野党「時代転換」のチョ・ジョンフン議員は21日、国会疎通館で記者会見を行い、最低賃金不適用の外国人家事労働者導入のための法案(家事労働者の雇用改善などに関する法律一部改正案)を代表発議したことを明らかにした。
同氏は「大韓民国は最悪の少子化問題を抱えている。共働きが基本の青年世代にとっての現実的な解決策が必要だ」と立法趣旨を説明した。そして「シンガポールでは外国人家事勤労者が月70万~100万ウォン(約7万1100~10万1500円)程度の月給で若者の仕事と家庭の両立を助けている。この法案が実現すれば、シンガポールのように月100万ウォンほどの外国人家事労働者の使用が可能になる」と付け加えた。共同発議者としては国民の力のパク・スヨン、ソ・ジョンスク、ユ・サンボム、チョン・ジュヘ、チョ・ウンヒ、チェ・スンジェ、チェ・ヒョンドゥ、テ・ヨンホの各議員、共に民主党のキム・ミンソク、イ・ジョンムン両議員が名を連ねた。
市民団体は、移住労働者に対する明白な差別だとして反発した。移住と人権研究所のイ・ハンスク所長は本紙の電話取材に対し「奴隷労働をしろということに他ならない」とし、「家事労働者は、韓国人の場合も労働基準法が適用されず問題が生じているが、移住労働者には完全に最低賃金を適用できないようにする法を作るという。これは移住労働者に対する深刻な人権侵害」だと指摘した。
ケア労働問題を手っ取り早く解決しようという姑息な手だという指摘もある。ジェンダー政治研究所「女・勢・連」のクォン・スヒョン代表は「ケア労働を低評価する認識も問題だが、国内女性のためという大義名分によってさらに脆弱な位置にある移住女性労働者を搾取するという発想も問題」だとし、「ケア労働の問題はこのように安価な労働力で解決できる事案ではない」と指摘した。

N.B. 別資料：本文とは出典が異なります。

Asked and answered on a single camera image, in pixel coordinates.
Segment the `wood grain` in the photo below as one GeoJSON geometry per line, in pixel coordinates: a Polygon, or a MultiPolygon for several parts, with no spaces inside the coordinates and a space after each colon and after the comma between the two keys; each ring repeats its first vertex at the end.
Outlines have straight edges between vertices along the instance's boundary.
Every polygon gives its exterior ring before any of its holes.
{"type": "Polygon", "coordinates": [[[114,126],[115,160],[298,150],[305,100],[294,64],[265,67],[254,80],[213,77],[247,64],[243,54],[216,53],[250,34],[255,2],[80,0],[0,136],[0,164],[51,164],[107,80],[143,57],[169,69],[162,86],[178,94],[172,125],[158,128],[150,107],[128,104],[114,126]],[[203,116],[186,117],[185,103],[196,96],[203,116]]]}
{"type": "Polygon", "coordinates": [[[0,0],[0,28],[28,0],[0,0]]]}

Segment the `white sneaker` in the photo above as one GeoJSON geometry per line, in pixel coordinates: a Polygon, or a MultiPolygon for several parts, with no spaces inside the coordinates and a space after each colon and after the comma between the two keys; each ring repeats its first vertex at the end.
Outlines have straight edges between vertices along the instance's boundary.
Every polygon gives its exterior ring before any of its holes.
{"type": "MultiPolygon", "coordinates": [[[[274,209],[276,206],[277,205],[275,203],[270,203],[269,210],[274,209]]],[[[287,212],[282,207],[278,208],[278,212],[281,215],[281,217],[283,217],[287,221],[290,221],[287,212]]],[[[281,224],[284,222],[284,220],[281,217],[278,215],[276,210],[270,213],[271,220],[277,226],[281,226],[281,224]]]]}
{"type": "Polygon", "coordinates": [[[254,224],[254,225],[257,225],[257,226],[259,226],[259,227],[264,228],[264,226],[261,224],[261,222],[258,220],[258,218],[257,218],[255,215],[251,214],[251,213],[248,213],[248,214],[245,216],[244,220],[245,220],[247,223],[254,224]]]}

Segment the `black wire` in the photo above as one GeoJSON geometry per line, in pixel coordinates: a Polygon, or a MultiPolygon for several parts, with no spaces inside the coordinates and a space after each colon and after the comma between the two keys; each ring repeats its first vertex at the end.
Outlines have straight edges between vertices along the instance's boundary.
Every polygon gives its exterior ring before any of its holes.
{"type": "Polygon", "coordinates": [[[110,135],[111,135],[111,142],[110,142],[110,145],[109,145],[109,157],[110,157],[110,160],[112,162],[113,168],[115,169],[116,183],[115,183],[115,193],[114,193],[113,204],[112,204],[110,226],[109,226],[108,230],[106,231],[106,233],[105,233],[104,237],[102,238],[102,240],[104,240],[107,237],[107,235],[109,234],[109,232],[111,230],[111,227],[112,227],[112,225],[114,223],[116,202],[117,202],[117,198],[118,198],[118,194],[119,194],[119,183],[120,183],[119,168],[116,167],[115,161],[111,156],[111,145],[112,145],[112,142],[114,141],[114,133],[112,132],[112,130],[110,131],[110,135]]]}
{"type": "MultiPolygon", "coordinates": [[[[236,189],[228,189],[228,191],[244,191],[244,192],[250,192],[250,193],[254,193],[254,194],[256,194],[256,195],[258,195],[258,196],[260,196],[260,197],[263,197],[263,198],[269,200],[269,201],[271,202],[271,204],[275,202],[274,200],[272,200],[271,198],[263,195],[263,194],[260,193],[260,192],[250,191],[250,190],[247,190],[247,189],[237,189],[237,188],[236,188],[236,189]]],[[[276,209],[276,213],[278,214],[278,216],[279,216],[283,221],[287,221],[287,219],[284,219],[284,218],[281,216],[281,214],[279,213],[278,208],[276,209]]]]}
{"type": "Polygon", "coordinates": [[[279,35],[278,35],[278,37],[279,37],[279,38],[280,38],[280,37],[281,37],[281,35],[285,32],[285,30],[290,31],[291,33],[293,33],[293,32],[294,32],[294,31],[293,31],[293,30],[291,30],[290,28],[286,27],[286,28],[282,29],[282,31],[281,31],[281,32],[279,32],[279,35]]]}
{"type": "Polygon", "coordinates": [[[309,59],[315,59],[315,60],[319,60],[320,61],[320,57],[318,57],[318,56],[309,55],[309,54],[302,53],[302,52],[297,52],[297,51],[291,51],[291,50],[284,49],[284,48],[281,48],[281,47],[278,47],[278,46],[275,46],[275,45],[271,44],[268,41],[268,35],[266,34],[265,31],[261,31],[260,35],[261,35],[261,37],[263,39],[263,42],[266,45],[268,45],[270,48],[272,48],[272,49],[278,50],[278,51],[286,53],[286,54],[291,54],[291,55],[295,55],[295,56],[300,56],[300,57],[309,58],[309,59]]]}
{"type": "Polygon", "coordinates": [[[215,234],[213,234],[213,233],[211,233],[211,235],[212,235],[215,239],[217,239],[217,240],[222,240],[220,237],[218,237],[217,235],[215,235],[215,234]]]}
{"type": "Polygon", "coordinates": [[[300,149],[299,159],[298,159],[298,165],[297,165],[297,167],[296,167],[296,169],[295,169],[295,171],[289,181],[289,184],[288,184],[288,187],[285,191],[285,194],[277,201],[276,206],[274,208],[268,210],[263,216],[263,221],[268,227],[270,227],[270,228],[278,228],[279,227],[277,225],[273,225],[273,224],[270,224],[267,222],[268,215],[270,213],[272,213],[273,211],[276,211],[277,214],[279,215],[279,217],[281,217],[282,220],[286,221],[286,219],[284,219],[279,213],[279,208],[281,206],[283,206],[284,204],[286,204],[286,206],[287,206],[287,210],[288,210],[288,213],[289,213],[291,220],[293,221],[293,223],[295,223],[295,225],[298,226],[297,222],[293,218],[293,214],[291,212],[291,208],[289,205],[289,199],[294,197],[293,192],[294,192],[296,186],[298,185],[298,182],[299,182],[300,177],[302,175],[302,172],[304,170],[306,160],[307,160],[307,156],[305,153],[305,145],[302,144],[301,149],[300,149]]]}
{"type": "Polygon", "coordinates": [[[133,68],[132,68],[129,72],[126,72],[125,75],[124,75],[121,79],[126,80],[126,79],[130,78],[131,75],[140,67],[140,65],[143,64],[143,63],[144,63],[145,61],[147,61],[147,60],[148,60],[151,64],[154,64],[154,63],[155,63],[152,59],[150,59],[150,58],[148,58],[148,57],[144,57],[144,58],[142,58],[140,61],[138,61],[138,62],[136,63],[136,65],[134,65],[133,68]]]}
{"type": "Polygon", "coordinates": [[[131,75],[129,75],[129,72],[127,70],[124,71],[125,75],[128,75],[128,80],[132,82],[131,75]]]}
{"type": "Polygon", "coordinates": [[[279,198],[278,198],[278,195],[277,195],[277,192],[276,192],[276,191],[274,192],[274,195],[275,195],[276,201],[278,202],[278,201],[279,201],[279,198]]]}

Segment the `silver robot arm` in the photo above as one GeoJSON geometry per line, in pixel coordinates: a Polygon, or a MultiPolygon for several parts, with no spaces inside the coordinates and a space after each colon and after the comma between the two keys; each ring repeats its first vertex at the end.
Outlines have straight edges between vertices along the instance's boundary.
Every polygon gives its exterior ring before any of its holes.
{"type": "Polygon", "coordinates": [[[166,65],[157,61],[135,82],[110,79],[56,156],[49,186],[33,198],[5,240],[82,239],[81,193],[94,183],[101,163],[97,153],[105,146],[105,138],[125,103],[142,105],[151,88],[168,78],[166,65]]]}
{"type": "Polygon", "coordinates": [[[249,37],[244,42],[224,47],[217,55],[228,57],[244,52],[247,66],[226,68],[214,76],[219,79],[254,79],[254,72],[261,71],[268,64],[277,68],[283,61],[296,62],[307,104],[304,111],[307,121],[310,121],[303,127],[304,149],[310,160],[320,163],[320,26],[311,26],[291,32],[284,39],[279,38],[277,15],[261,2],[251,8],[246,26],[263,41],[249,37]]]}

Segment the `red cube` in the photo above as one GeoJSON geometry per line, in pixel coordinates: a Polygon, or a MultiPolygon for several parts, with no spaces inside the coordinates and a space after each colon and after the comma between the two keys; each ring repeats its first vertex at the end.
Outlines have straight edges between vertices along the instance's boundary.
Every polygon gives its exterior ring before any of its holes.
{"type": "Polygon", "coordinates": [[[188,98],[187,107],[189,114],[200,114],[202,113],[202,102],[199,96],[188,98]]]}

政界からも直ちに批判の声があがった。基本所得党のシン・ジヘ報道担当は「今日(3月21日)は国連の定める国債人種差別撤廃デーだ。だが今日、人種差別を扇動する法案が上程された」と述べた。シン報道担当は「『最低賃金なき外国人家事労働者導入法案』は、少子化を乗り越えるために差別と搾取ぐらいは目をつぶろうというもの」だとし、「『移住労働者だという理由で差別と搾取にあうのは当然』などということを学ぶ世の中は、より一層恐ろしい未来となるだろう」と強調した。